_Exercise requirements_:
In the material below, find the line that contains "Front: Look at the image and find the black" and the line that contains "- The usual span stands behind a name", then write out exactly those two lines and everything between them.

_Data for this exercise_:
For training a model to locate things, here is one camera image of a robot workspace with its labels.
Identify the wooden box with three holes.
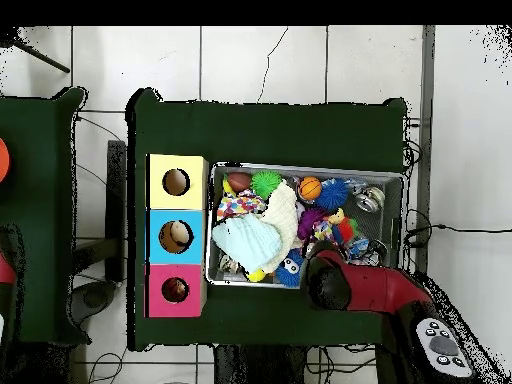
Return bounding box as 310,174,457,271
144,153,210,319

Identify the colourful dot print cloth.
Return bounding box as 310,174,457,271
215,189,267,221
312,218,335,243

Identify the purple spiky ball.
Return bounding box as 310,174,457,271
296,207,327,241

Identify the black tripod leg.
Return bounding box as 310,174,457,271
0,27,71,74

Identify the grey round base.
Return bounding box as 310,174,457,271
71,279,117,325

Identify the metal wire mesh bin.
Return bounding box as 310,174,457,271
205,161,405,290

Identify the small blue fuzzy eyed ball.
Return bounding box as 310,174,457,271
314,177,350,211

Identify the green spiky puffer ball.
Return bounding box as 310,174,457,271
250,170,283,200

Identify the cream waffle cloth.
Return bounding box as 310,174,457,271
259,179,299,273

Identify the black panel stand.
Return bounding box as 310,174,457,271
105,139,127,283

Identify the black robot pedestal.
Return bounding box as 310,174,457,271
215,344,307,384

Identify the black power cable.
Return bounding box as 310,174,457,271
405,223,512,246

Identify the light blue waffle cloth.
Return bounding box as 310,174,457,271
211,213,283,273

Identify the dark green table cloth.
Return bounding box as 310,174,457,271
126,88,408,352
0,87,90,346

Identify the large blue fuzzy eyed ball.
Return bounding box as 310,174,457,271
274,249,305,288

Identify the orange disc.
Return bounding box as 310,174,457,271
0,137,11,184

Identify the brown toy football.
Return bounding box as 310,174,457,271
226,171,253,193

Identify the orange toy basketball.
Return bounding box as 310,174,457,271
297,176,323,201

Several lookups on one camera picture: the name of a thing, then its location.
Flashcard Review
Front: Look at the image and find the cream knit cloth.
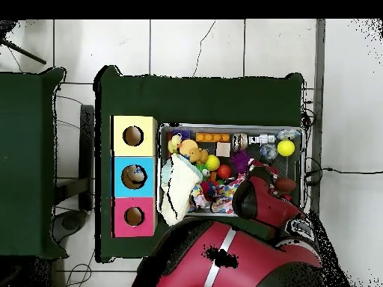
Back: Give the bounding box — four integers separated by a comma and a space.
160, 154, 203, 228

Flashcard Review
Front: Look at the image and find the multicolour polka dot cloth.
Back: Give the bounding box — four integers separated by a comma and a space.
210, 173, 246, 215

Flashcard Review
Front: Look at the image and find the open-top silver can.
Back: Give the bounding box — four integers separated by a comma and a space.
231, 132, 249, 152

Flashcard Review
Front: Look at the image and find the clear plastic blue label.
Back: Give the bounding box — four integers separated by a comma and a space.
260, 144, 279, 162

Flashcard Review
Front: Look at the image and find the shallow clear mesh bin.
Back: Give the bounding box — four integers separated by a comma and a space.
158, 124, 305, 219

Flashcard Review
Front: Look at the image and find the wooden box with three holes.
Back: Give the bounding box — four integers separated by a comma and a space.
111, 115, 158, 238

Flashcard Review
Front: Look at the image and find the orange foam duck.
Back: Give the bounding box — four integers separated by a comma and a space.
177, 139, 209, 166

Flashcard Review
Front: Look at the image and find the small yellow ball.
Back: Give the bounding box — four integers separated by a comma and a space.
205, 155, 221, 172

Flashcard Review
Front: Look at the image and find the small yellow rubber duck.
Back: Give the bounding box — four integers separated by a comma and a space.
167, 134, 182, 156

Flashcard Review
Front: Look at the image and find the wooden cube block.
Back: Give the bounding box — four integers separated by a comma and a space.
215, 142, 231, 158

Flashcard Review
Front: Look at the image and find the small orange ball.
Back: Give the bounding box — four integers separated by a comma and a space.
216, 164, 233, 180

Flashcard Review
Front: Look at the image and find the purple googly-eyed monster toy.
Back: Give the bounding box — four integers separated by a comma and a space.
230, 149, 253, 174

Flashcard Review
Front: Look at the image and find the green cloth side table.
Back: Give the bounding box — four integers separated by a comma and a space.
0, 67, 67, 259

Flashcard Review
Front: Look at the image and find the black cable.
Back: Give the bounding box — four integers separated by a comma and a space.
304, 167, 383, 179

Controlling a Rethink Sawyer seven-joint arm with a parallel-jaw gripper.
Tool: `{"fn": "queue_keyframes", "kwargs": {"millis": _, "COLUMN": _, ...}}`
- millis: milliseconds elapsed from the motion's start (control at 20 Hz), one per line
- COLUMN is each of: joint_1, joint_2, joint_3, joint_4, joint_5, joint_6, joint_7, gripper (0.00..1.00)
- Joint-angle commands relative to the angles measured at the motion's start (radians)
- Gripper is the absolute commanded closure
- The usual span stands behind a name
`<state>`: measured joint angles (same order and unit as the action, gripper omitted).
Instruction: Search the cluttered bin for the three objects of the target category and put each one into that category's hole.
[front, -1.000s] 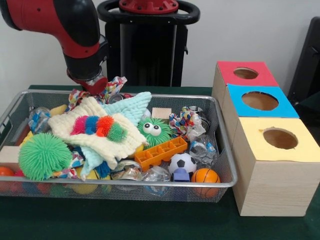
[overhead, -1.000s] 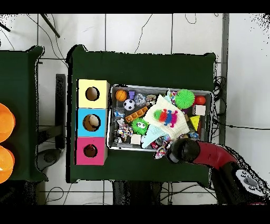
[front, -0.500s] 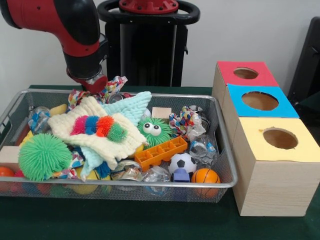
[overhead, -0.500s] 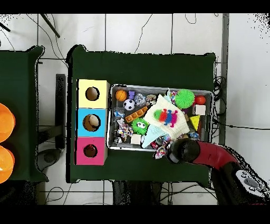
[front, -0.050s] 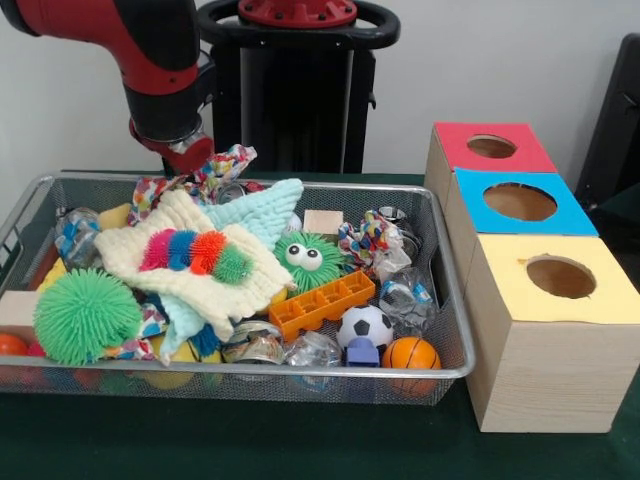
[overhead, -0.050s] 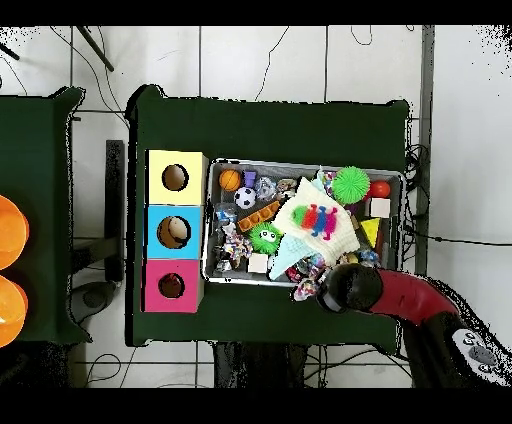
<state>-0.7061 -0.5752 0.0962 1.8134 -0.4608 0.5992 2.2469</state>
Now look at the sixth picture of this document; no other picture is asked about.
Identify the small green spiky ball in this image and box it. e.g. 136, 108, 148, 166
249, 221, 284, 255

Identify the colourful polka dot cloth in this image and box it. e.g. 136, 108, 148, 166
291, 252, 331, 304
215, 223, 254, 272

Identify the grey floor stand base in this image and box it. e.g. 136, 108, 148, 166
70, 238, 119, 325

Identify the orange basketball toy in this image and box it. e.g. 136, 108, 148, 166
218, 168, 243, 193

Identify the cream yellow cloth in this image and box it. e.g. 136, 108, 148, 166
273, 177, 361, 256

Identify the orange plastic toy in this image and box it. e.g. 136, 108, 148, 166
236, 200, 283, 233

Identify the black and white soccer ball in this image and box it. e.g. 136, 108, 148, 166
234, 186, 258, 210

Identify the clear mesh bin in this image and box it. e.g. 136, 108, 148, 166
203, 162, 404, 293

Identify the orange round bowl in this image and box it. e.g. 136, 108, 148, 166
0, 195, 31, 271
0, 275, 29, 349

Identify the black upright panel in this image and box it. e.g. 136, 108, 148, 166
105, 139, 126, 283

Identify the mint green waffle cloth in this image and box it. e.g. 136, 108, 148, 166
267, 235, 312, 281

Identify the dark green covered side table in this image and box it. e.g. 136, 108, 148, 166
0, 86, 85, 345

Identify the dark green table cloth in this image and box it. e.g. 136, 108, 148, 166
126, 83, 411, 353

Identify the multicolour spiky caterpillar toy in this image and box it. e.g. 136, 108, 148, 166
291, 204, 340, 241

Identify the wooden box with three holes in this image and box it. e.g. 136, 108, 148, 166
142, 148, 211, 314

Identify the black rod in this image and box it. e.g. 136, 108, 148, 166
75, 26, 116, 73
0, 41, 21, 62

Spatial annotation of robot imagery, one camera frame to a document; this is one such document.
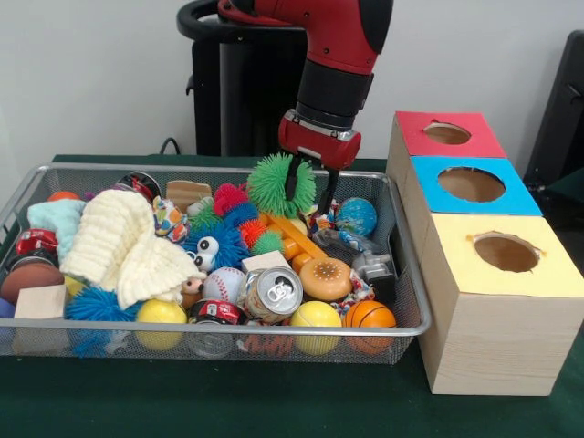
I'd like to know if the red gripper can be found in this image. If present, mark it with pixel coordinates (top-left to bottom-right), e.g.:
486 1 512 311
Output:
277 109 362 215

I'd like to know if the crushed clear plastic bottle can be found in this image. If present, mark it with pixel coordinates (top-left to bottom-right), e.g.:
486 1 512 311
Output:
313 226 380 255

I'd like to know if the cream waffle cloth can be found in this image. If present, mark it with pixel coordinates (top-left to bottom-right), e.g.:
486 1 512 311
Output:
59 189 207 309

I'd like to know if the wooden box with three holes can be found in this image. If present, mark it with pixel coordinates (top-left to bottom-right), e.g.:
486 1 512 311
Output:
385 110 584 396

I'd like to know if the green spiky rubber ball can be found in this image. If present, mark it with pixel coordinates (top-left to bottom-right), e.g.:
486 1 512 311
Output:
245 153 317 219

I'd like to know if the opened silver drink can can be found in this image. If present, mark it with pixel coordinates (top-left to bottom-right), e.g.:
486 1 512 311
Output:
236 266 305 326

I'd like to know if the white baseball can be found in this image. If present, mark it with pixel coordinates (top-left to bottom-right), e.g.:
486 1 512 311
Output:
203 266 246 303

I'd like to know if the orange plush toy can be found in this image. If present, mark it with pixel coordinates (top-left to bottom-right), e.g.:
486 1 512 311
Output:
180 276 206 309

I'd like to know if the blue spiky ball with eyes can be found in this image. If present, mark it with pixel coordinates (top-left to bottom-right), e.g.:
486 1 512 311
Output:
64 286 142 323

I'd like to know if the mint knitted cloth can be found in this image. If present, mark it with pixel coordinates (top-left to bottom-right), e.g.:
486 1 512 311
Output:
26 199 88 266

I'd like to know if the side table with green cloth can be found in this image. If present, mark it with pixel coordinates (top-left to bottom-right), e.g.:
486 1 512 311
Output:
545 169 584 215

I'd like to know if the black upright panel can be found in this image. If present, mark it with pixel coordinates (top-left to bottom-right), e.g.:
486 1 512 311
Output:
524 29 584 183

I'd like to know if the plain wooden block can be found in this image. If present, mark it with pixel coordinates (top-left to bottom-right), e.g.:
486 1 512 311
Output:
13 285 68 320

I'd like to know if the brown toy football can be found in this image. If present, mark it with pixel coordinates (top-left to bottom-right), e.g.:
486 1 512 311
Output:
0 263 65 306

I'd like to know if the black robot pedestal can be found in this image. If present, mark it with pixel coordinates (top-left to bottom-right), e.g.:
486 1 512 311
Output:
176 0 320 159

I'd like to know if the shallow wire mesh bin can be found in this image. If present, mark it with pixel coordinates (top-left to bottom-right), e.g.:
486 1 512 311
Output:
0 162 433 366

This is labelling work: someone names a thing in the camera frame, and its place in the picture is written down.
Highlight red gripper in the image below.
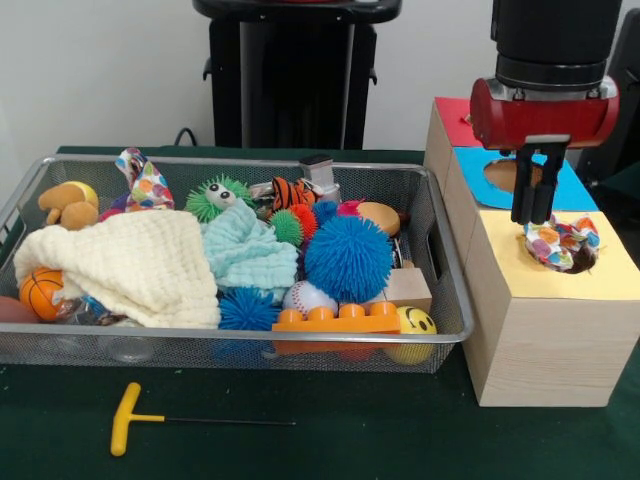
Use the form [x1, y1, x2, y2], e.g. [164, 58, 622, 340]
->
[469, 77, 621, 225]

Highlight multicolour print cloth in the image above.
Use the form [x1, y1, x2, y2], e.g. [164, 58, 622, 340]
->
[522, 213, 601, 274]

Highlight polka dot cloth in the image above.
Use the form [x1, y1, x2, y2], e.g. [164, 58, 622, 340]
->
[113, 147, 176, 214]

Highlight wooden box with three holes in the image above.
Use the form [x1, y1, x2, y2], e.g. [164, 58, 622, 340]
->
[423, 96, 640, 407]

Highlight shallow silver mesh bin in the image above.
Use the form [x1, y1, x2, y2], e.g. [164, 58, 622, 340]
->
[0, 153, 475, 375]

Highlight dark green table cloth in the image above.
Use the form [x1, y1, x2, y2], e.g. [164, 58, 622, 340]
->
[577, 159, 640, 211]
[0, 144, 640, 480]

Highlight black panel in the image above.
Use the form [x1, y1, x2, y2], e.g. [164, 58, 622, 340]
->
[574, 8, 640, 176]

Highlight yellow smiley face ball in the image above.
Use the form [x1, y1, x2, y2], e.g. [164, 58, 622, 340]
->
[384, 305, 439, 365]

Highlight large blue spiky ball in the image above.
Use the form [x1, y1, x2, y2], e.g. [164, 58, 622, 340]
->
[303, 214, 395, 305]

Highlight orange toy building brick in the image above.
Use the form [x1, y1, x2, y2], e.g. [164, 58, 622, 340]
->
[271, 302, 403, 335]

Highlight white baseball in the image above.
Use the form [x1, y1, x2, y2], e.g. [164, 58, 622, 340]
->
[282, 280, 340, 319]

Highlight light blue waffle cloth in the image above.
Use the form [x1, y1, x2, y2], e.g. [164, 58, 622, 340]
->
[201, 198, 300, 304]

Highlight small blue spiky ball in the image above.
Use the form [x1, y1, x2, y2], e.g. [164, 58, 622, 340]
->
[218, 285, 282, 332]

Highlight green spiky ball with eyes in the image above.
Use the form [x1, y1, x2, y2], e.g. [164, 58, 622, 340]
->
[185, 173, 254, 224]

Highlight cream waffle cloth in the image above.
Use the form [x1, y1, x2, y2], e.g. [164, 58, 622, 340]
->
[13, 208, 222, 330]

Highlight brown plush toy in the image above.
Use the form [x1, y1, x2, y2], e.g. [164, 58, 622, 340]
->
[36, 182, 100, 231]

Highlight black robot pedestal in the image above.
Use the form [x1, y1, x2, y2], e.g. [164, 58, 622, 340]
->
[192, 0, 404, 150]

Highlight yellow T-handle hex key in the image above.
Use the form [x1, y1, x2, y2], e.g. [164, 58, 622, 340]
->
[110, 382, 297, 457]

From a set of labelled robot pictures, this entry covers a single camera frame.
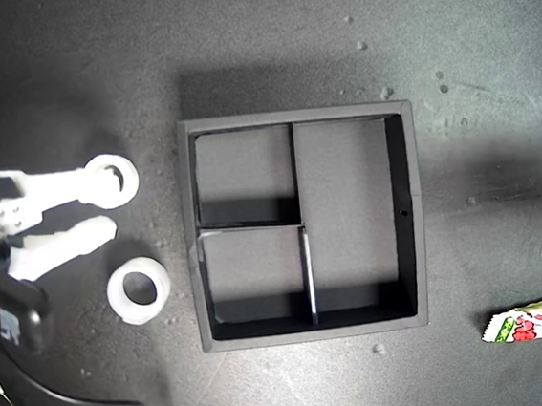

_Solution_:
Front: Look at the image and find the black cable.
Back: Give the bounding box — four integers separated by a comma and a space.
304, 167, 383, 179

Controlling a Rethink Sawyer seven-joint arm with a parallel-jaw gripper.
Tool: `{"fn": "queue_keyframes", "kwargs": {"millis": _, "COLUMN": _, ...}}`
- millis: milliseconds elapsed from the motion's start (control at 20 Hz), one per line
- COLUMN is each of: joint_1, joint_2, joint_3, joint_4, joint_5, joint_6, joint_7, gripper (0.00..1.00)
- Joint-angle commands relative to the angles measured at the motion's start (radians)
- Gripper is the absolute commanded closure
- The usual span stands behind a name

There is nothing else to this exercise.